Plovdiv has always been known as the City of the seven hills and therefore compared to Rome. Currently, only six remain, as Markovo Tepe was demolished and a large shopping mall was built in its place. But how many were actually the hills in ancient times and do we know their exact number? That’s what we’ll try to uncover today.
There is evidence that in the middle of the seventeenth century, the Turkish traveler Evlia Chelebi passed through Plovdiv. He not only passed but also left a detailed description of the city, which, however, puzzles us today. According to him, there were not seven but nine hills in that time. It turns out that most of the researchers also mentioned nine hills in Plovdiv. To the famous seven peaks at that time, they added the demolished Kamenitza and Laut Tepe.
The fate of Kamenitsa hill (Petrenica) is famous - it was completely destroyed in 1882 and Kamenitza Brewery was built in its place. Laut Tepe is mentioned only by the researchers. The historian Kozmas Apostolides wrote that it rose 172 meters above sea level, in an Austrian map from 1903, 173 meters are noted, and in the Bulgarian map of the past century 177, 9 meters are marked (ie the hill was high almost 17 m). According to experts, the core of the hill was a rare type of andesite, which is only found in two places in Bulgaria - in Plovdiv and near Vitosha. Towards the end of the nineteenth century, the hill was almost untouched. Its destruction began with the building of the artillery barracks. After 1915 the last remains of the rocks of the hill were paved on the roads of Krumovo and Asenovgrad, and in 1932 the Plovdiv airport was solemnly opened next to the hill.
In his description, Evlia Chelebi also mentions Valeli Tepe. At that time there was a neighborhood with the same name. This meant that the hill was in the outskirts of the then town. The Greek historian, Kozmas Apostolides, suggests that this is the "Northwest Branch of Nebethepe", from which only the memory remained in the twentieth century.

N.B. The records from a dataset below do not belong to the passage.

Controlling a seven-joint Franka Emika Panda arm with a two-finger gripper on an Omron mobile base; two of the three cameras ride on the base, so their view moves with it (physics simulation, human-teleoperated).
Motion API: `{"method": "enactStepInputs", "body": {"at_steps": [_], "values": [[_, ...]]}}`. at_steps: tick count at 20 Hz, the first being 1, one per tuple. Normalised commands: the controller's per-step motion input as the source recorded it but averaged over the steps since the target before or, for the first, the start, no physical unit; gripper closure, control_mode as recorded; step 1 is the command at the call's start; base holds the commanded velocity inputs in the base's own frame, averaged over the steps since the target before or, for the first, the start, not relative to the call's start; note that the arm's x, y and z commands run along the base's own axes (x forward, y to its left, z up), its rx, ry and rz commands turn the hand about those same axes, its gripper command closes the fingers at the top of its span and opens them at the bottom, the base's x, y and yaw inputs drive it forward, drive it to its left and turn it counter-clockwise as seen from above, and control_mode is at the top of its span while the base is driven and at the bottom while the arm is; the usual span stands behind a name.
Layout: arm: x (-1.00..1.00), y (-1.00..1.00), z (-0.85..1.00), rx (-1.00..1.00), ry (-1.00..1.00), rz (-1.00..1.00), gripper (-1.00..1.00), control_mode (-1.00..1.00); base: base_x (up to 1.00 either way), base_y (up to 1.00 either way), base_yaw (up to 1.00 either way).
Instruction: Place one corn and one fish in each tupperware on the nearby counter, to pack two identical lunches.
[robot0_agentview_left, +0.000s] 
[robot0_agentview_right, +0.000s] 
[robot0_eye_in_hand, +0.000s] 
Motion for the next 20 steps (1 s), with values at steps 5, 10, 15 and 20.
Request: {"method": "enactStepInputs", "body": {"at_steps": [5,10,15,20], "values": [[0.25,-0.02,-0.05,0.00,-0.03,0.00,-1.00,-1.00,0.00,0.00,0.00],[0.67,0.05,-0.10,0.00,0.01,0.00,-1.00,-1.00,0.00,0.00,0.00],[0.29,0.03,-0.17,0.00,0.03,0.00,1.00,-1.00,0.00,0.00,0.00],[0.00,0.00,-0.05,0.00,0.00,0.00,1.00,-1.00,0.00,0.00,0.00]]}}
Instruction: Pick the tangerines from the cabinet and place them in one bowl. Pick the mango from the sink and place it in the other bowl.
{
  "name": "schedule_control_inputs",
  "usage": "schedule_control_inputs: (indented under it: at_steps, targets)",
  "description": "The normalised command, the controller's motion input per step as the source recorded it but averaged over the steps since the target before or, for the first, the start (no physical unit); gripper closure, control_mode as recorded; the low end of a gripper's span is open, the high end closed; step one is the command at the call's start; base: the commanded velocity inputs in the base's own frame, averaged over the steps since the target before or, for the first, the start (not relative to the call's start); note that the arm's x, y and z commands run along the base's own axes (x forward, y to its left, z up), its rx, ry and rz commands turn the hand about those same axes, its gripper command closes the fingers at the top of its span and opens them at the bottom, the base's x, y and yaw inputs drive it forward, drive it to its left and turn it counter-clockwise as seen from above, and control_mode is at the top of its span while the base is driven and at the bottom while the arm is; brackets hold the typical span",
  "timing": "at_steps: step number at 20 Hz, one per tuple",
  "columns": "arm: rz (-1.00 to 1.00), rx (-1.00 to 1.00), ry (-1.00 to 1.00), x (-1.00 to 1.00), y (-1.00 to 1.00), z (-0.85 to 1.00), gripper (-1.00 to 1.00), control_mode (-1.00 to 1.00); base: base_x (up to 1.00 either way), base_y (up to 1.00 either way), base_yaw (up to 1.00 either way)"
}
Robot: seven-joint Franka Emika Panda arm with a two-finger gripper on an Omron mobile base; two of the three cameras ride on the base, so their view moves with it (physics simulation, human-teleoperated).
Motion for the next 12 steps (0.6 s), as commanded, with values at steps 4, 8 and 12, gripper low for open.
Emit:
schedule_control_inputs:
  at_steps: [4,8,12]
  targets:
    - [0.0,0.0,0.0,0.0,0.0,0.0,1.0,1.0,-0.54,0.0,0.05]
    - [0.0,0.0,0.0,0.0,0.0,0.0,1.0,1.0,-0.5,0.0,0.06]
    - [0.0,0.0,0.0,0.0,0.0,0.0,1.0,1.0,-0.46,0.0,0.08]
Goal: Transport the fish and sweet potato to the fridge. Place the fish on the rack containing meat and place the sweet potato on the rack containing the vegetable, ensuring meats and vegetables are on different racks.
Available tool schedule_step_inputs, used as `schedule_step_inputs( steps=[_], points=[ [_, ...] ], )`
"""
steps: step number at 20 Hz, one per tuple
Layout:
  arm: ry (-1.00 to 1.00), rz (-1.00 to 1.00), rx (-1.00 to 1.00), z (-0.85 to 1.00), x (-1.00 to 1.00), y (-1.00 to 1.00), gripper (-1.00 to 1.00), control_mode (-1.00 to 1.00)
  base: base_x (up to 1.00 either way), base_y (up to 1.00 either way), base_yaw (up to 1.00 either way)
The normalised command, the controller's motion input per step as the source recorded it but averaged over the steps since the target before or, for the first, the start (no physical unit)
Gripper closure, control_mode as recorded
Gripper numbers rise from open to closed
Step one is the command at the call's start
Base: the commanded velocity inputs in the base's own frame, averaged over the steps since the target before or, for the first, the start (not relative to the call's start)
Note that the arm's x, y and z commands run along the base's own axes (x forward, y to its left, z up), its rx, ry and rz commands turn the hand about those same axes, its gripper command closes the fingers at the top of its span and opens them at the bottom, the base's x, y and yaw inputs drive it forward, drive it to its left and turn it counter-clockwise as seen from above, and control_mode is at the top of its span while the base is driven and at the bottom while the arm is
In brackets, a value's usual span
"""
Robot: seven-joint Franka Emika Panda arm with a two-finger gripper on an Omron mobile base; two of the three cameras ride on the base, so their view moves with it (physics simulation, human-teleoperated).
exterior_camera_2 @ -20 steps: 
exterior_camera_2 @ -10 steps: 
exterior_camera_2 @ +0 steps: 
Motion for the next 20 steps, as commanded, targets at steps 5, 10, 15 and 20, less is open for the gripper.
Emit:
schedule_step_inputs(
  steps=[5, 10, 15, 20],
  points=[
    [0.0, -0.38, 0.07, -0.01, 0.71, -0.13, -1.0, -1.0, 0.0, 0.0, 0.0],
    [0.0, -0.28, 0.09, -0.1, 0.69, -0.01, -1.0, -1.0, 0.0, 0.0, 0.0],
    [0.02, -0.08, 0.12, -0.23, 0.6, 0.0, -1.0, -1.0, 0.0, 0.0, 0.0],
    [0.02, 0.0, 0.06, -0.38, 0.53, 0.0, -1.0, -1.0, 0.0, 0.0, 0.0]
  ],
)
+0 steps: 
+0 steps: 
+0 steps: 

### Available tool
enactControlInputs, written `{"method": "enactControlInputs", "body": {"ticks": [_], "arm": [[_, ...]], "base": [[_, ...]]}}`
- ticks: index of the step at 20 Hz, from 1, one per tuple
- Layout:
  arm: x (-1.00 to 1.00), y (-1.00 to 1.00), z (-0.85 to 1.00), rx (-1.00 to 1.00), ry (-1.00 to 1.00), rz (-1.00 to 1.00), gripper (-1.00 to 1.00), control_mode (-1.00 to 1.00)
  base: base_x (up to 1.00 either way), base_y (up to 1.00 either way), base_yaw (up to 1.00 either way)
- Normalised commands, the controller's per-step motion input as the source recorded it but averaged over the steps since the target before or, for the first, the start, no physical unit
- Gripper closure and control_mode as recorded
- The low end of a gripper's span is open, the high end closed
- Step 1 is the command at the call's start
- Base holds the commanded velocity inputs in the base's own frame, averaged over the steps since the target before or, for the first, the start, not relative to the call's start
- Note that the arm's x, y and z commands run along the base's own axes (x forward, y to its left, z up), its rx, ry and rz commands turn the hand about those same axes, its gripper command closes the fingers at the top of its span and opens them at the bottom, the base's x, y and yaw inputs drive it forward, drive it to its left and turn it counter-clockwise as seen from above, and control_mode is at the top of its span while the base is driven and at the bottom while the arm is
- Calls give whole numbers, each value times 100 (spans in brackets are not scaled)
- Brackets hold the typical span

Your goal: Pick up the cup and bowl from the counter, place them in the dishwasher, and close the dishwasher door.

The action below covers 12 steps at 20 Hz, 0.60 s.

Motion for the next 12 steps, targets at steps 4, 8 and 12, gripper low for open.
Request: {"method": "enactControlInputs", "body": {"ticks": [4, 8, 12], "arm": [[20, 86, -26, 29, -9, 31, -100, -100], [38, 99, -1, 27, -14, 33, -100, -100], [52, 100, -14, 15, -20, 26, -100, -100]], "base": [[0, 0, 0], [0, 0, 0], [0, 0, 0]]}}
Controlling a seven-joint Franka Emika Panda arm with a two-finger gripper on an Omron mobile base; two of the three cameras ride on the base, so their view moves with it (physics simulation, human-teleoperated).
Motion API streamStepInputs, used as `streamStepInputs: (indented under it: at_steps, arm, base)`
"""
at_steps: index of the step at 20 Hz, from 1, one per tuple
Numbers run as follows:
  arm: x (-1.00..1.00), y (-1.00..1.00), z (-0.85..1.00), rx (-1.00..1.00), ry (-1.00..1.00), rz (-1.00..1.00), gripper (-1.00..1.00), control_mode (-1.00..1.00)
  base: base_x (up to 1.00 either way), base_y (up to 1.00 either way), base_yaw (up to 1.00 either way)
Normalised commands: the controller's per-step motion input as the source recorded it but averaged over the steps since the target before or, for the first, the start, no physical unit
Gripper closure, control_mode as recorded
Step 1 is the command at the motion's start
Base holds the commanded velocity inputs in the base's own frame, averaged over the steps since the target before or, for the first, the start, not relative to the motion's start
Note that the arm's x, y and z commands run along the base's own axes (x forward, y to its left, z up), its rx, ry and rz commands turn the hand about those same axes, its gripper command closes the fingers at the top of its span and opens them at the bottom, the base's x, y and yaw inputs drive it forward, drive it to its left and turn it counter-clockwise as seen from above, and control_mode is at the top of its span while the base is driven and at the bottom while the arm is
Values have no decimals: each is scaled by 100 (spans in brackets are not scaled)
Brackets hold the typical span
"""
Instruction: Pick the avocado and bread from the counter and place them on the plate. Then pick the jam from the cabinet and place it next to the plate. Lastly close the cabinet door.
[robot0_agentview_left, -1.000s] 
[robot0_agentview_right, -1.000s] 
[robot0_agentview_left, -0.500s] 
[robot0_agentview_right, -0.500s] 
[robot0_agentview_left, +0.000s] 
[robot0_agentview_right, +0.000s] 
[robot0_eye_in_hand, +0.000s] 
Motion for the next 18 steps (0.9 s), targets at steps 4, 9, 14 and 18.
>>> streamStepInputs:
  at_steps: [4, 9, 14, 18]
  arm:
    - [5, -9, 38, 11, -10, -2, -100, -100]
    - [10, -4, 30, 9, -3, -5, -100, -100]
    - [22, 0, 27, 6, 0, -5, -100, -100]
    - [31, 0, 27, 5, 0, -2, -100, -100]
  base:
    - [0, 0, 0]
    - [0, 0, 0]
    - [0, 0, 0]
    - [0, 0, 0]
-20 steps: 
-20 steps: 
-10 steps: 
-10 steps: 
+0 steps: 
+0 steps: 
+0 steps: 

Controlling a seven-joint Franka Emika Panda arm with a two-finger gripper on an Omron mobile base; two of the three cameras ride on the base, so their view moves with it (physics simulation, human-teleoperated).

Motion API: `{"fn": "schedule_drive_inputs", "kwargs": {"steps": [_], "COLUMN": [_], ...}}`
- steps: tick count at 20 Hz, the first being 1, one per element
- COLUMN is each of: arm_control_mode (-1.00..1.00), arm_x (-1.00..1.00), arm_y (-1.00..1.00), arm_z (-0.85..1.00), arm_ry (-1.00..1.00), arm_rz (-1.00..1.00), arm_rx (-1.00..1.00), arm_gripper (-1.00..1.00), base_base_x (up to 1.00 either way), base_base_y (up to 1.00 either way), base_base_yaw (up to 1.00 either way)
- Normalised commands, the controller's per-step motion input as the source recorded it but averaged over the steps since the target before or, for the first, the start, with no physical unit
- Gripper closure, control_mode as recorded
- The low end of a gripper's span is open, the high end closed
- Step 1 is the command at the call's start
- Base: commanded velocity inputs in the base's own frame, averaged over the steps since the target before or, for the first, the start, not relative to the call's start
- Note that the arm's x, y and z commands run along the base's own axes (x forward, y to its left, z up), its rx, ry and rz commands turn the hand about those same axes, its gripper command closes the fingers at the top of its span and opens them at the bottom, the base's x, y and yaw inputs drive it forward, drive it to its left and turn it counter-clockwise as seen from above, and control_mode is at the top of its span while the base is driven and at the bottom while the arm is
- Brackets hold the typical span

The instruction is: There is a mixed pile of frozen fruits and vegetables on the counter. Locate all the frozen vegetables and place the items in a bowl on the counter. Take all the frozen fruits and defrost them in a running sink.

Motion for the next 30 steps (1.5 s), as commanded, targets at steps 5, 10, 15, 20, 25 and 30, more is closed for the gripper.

Specialists list nine hills, but in the map of the German engineer Hochstetter in 1869 Danov hill is counted not for one but for two hills. The southern peak is termed Toplatepe (from top, ie a cannon). And indeed, from this place, there were celebrations with gun salutes. The northern peak is referred to as the Sahattepe (ie, the Hill of the Clock).
And how much were the hills actually? It is easiest to say, according to the documents we have - ten, of which six remain to date. But do we know how many of them may have disappeared in ancient times?